Tuesday, March 8, 2011

Ashwin of Zorba


India is a stream. I feel like I'm floating in water, on my back aloft, my face in the sun.

I am in love with the Indians.
I am in love with their immediate warmth. Their respect. Their yes.
With their deep brown eyes and brown thick hair and broad smiles.
With the spiritual anchor supporting everything they are and do.
And their desire to flow with me in a space in which all is right and good.

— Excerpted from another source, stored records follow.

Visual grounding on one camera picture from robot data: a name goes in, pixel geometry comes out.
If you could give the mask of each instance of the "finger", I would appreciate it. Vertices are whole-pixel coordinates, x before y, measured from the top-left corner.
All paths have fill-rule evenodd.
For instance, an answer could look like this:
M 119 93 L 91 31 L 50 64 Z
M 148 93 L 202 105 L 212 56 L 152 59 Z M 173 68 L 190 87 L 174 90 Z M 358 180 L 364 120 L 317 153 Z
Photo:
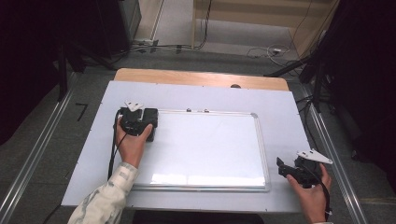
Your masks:
M 289 181 L 289 184 L 291 185 L 291 187 L 294 189 L 294 191 L 297 194 L 300 194 L 301 190 L 303 189 L 300 184 L 297 182 L 297 180 L 292 176 L 292 175 L 286 175 L 286 178 Z
M 149 124 L 142 132 L 142 134 L 140 134 L 140 136 L 142 136 L 144 139 L 147 139 L 151 134 L 151 130 L 152 130 L 152 124 Z
M 124 136 L 125 135 L 125 131 L 121 128 L 121 124 L 120 124 L 121 123 L 121 118 L 119 118 L 117 120 L 117 134 Z
M 320 170 L 322 172 L 322 182 L 326 186 L 327 189 L 330 188 L 330 184 L 332 183 L 332 178 L 329 176 L 329 173 L 326 170 L 326 167 L 321 163 Z

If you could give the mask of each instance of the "sleeve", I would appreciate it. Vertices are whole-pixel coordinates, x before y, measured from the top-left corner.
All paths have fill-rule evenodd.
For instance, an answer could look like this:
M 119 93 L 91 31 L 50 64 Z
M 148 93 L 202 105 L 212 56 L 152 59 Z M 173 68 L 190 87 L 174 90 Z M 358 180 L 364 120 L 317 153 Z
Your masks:
M 81 202 L 68 223 L 119 223 L 136 178 L 136 168 L 126 162 L 120 163 L 107 183 Z

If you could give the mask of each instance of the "human hand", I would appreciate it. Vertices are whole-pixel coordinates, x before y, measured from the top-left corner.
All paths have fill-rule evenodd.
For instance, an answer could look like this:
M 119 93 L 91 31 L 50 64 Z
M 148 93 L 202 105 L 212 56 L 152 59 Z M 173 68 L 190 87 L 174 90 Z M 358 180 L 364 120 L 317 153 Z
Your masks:
M 323 164 L 320 164 L 320 170 L 322 172 L 321 181 L 330 190 L 332 179 Z M 286 178 L 300 199 L 300 206 L 306 221 L 308 223 L 325 222 L 326 197 L 322 186 L 318 184 L 312 189 L 303 189 L 292 175 L 287 175 Z
M 121 159 L 128 162 L 135 168 L 139 166 L 140 160 L 145 149 L 146 139 L 152 130 L 152 124 L 149 124 L 139 136 L 127 134 L 120 126 L 120 119 L 117 122 L 116 145 L 119 148 Z

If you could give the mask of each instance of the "metal rail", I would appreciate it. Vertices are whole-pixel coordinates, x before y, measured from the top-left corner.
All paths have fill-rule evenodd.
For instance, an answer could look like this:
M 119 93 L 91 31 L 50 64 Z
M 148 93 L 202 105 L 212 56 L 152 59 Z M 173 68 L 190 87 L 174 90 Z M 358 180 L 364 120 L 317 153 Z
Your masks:
M 72 73 L 69 78 L 69 91 L 66 93 L 66 96 L 62 99 L 62 101 L 56 104 L 51 115 L 49 116 L 46 126 L 35 142 L 32 151 L 20 169 L 17 177 L 9 187 L 6 197 L 3 200 L 0 208 L 0 224 L 7 224 L 11 219 L 12 213 L 14 212 L 27 185 L 29 184 L 29 180 L 32 177 L 38 163 L 40 162 L 40 159 L 46 150 L 47 144 L 50 141 L 50 138 L 52 137 L 52 134 L 58 125 L 64 110 L 67 107 L 78 79 L 79 75 L 77 73 Z
M 305 97 L 310 95 L 310 90 L 308 90 L 307 87 L 303 87 L 303 89 Z M 317 127 L 320 140 L 323 143 L 327 156 L 333 161 L 332 168 L 334 170 L 334 175 L 340 186 L 340 190 L 343 193 L 344 200 L 349 210 L 349 214 L 352 217 L 353 223 L 369 223 L 361 208 L 361 204 L 359 203 L 359 199 L 356 196 L 355 190 L 353 189 L 352 184 L 347 177 L 347 172 L 338 157 L 338 154 L 335 150 L 334 144 L 326 128 L 322 115 L 317 113 L 316 109 L 313 106 L 310 107 L 310 110 L 312 119 L 314 120 L 314 123 Z

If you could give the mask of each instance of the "white board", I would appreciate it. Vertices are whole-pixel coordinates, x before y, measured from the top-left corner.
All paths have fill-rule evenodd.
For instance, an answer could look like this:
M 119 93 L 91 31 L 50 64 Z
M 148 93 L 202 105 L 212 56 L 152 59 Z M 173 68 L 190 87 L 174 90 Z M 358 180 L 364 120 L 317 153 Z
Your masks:
M 253 113 L 160 110 L 154 142 L 147 143 L 139 170 L 133 190 L 267 191 L 270 186 Z

This is Ashwin. Zorba is his creation. He has thick curly hair of shoulder length that he likes to run his fingers through. He's a guru, he's a nut, open, plain-spoken, imaginative, loyal, gentle, wise and yielding. When he laughs he leans backward. It's infectious. On as many days as possible, I rise with the sun and meditate with him. Some evenings he takes me along to a street event or concert and shows me a slice of Delhi. He is teaching me how to lead a retreat center, just in case I want to have one of my own one day. He doesn't know this.

One night we began with a drummer's circle in a downtown park.

We continued on to the craft museum for chanting by a Tibetan nun and some traditional Indian dance. The Indian dancer had a quartet with her featuring a vina, the stringed instrument that Sarasvati herself is playing.

Some of Ashwin's friends joined us for a late dinner, including Brigitta, a native of Hungary who lives in Munich and performs traditional Indian dance herself. This night the food was spicier than at Zorba which I didn't realize until I'd already had a big bite full. Zoweeeee! The milky mango lassi (a yogurt drink) helped to soothe the pain.

The next night, in celebration of International Women's Day, a party was held at Zorba. A few people sang. I did I Am A Vamp and Someone to Watch over Me to give folks a taste of cabaret as nobody here knows at a what it is. Brigitta came and treated us to some Bollywood dances.